The absolute first thing to do when debugging crashes is to attach a debugger. As silly as it sounds, most of you reading this probably didn't even consider it. In MS Visual Studio, pull down Debug and hit Processes.. Then double click on eqgame.exe assuming you have it running. Leave "Native" selected in the program types box and just hit OK. Close the process list box and you're done with that. If you open the output window (CTRL+ALT+O) in VS, you can see the DebugSpew. Go make it crash, and hopefully it will break into the debugger and show you the line that it broke on.
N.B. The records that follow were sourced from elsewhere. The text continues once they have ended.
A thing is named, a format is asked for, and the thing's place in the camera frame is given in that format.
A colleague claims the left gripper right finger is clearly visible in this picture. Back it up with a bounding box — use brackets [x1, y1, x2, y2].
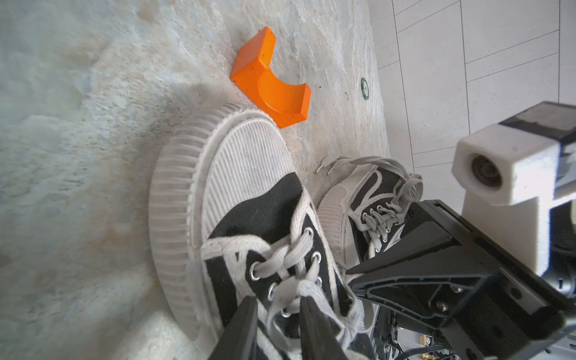
[299, 297, 347, 360]

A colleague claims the orange plastic clip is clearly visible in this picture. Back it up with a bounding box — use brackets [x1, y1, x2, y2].
[230, 26, 311, 129]

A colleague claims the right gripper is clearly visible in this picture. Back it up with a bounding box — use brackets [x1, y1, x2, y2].
[346, 200, 575, 359]

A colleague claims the black canvas sneaker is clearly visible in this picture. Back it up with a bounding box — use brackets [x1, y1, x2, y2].
[318, 155, 424, 270]
[148, 103, 376, 359]

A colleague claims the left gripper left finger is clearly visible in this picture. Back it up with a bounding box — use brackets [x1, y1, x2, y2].
[208, 296, 258, 360]

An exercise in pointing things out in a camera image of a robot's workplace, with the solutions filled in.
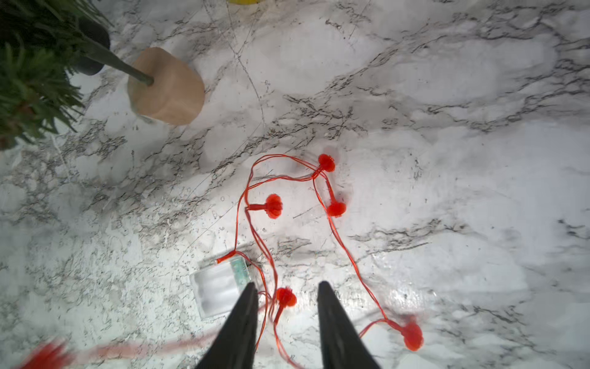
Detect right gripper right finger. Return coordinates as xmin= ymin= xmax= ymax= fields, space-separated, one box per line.
xmin=317 ymin=281 xmax=380 ymax=368

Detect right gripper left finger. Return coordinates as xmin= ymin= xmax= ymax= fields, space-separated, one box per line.
xmin=195 ymin=282 xmax=258 ymax=369

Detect red string lights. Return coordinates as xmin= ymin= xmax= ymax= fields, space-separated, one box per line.
xmin=18 ymin=153 xmax=425 ymax=369

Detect small green christmas tree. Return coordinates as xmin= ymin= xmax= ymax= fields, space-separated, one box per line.
xmin=1 ymin=1 xmax=205 ymax=150

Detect clear battery box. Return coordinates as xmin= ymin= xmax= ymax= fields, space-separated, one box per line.
xmin=189 ymin=256 xmax=252 ymax=319

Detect yellow bamboo steamer basket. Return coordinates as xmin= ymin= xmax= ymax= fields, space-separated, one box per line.
xmin=228 ymin=0 xmax=262 ymax=6

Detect black mug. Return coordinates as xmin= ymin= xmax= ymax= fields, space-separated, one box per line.
xmin=73 ymin=18 xmax=112 ymax=77
Often it's difficult for you to figure out what's going on, since it may crash inside EQ and not be able to show you the line that broke. If this is directly caused by your code and you cannot determine the line that's crashing, MQ2 provides a way for you to debug this. Place DebugTry(whatever); around each line of code you think may be crashing. For example, if a line of code says "pTarget->Something(x);" you can make it "DebugTry(pTarget->Something(x));". DebugTry is something you must turn on for it to do anything at all. If it's not turned on, nothing extra at all is added to the compiled output. To turn it on, you need to "#define DEBUG_TRY 1" before MQ2Main.h is included. If you are working within a plugin, you need to do the define before "../MQ2Plugin.h" is included. What DebugTry will do is output some DebugSpew directly before and after the code that gets executed. By looking at the resulting debug spew, you can determine exactly which line is causing the problem. Fix that line and you have solved the current problem. Then you can disable DEBUG_TRY and have the choice of removing the DebugTry() around your lines of code or leaving it there. Again, if you leave it there and do not turn on DEBUG_TRY, it will do absolutely nothing to the compiled output.